By David Gabor
In Russell G. Ryan’s recent thoughtful article in the Wall Street Journal entitled “Get the SEC Out Of The PR Business,” he raised several issues that resonate well beyond the practices of the SEC and into the world of advertising law, direct marketing and FTC enforcement actions.
The gist of Ryan’s article is that the SEC’s pre-trial press releases and Public Relations “announcements” have the effect of unfairly trying its targets in the court of public opinion. He specifically makes the point that many of the press releases — which are typically made at the very outset of a prosecution — violate the so-called “Cinderella Schools” doctrine. That doctrine, originating from a case involving the Cinderella Career and Finishing Schools, was litigated in the 1970s, and resulted in certain FTC orders being nullified because of due process violations stemming from pre-trial pronouncements by the head of the agency that demonstrated pre-judgment. Supposedly, safeguards were put in place to protect against such violations. However, courts in the meantime, have upheld the right of governmental enforcers to make certain public pronouncements — and the agency enforcers have more than run with it.
As a result, the new crop of press releases are often derogatory, shaming and, in this writer’s view, straightforward violations of due process and the bedrock concept of “innocent until proven guilty.” See, e.g., “FTC Cracks Down on Scammers Trying to Take Advantage of the Economic Downturn“
In the web-citation, above, for example, which is from a case I was involved two years ago, the government corralled a number of disparate defendants, and, without so much as preliminary hearing, branded all of them “scammers” — and worse. The fact that the government ultimately prevailed against certain of the targets cannot color the issue, because in other cases, it does not.
The problem with issuing pre-trial press releases is that the government has enormous powers and resources that most individual defendants do not have. While the government has a certain credibility as protector of the public interest, there is also arguably too much headroom for overzealous prosecutors to tar and feather targets without trial. It’s a kind of swaggering litigator syndrome that is not appropriate given the public function and funding of such officials. I addressed this issue in my recent publication related to the “power of the press release.”

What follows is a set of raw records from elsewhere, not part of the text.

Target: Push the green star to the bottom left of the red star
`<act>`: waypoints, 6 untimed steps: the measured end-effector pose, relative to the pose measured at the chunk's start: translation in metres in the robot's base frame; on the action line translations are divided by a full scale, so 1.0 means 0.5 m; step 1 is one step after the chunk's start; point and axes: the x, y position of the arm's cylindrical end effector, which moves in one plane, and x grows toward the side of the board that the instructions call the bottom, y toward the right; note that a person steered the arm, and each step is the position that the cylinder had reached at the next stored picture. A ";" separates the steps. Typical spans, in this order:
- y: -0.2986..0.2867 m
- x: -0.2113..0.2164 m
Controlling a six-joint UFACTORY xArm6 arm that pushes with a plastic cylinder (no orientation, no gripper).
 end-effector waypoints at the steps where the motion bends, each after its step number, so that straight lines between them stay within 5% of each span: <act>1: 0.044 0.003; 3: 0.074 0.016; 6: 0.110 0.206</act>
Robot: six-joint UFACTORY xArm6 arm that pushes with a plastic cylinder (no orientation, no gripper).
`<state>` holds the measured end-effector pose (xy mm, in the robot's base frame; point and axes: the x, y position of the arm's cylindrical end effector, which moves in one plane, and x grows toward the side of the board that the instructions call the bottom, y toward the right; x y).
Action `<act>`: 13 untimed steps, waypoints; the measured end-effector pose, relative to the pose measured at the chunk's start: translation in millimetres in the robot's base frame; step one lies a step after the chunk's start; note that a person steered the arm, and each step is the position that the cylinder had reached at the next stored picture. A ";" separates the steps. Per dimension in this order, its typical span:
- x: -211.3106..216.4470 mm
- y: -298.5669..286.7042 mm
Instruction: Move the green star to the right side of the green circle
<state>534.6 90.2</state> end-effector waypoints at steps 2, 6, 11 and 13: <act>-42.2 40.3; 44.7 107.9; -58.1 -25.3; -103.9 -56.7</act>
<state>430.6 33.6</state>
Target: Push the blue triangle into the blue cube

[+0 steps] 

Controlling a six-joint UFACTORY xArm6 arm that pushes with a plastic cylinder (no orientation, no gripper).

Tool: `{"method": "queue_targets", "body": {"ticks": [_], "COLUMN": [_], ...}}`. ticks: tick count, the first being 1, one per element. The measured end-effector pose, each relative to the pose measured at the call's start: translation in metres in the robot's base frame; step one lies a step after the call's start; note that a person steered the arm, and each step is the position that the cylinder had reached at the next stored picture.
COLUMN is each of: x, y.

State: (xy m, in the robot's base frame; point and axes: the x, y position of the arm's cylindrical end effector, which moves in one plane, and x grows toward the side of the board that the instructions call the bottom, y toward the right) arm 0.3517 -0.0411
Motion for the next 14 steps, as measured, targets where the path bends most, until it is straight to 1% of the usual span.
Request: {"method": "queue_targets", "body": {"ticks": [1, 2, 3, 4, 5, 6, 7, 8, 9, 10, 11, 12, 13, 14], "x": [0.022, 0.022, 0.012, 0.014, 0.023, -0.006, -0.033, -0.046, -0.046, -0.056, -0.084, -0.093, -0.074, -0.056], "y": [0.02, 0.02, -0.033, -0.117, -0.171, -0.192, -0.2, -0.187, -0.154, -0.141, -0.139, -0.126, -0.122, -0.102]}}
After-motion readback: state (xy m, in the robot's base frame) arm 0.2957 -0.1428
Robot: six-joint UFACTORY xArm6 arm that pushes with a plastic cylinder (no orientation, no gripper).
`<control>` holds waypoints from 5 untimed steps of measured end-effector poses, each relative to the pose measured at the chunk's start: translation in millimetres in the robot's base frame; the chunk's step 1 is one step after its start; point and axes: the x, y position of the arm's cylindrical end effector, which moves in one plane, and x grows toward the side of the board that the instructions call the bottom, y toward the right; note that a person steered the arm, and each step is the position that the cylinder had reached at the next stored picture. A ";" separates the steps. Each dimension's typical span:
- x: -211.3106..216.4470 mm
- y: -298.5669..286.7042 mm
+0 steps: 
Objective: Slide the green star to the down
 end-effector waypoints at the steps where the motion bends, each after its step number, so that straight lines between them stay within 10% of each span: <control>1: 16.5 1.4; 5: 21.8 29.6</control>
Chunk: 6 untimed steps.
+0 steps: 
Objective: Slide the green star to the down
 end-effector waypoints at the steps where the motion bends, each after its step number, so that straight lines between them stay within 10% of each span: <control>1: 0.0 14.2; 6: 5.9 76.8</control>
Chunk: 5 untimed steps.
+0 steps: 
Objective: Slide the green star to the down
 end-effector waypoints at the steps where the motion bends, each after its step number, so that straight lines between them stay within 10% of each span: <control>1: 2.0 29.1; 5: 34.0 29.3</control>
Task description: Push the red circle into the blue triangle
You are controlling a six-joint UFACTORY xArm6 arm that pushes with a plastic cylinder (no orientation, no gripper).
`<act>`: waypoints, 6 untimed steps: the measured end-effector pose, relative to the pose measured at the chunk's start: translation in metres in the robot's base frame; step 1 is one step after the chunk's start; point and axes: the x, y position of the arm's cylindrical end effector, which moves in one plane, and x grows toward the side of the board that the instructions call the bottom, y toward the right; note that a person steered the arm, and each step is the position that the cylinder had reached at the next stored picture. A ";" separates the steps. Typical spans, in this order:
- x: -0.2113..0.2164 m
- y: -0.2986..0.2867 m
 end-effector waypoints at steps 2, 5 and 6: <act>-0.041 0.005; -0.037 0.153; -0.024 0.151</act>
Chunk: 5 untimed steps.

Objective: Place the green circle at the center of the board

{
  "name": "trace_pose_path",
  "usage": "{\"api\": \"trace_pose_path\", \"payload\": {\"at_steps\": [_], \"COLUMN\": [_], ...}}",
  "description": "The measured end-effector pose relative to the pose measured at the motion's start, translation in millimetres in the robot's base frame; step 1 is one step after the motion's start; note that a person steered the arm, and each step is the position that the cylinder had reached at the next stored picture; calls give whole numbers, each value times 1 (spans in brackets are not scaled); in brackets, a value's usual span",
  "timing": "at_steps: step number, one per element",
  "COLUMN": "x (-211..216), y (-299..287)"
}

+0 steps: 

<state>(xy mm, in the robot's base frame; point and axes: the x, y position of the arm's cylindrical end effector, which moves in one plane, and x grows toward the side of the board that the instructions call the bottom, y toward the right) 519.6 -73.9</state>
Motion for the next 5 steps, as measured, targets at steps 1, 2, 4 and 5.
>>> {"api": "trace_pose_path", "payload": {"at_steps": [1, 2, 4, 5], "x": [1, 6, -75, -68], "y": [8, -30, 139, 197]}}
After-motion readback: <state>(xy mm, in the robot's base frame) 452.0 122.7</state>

This is an alarming trend throughout many government enforcement branches. It is particularly egregious in the FTC space. I have written before about how the FTC’s press releases have put companies out of business without firing a legal shot. See my article on the now infamous “Buckyball” case (cited below). In that matter, the SEC was handed a reversal by that very rare entity that chose to fight back. The problem, as pointed out in that article, was that by the time the Buckyballs’ founder “prevailed,” his company was out of business due to legal pressure put upon it by governmental enforcers. See Buckyballs.
In Ryan’s article about the SEC he, too, notes the apparent “guilty until proven innocent” approach taken by many governmental enforcers. It is compounded by the fact that any government enforcer holds not only powers over freezing assets and other kinds of relief (such as shut-down orders, bans-for-life, etc.) that are not available to non-governmental litigants, but the government most often enjoys much lower standards to obtain such enforcement mechanisms. I have written before on the unfairness of the government’s relative ease of obtaining restraining orders and other injunctive relief when compared to other civil defendants. See id. and “The FTC at 100: “Now DOJ, Jr.”
Additionally, given that governmental enforcers at the FTC often actually use their tremendous and asymetrical powers of a shut-down order, life-time bans and criminal enforcement (directly or through referral to the legal division, such as the U.S. Attorney’s office or Attorney General), government should be more, not less, circumspect in their public announcements — many of which read like PR propaganda. In this authors view, the Cinderella doctrine should be enforceable by sanctions, including terminating sanctions, against a governmental entity that makes pretrial PR claims. The government’s powers are too great and the potential damage to innocent targets too vast than to do otherwise. The FTC’s astonishing conviction rate of 99%, notwithstanding, the mere existence of the 1% of innocent targets more than justifies such a result.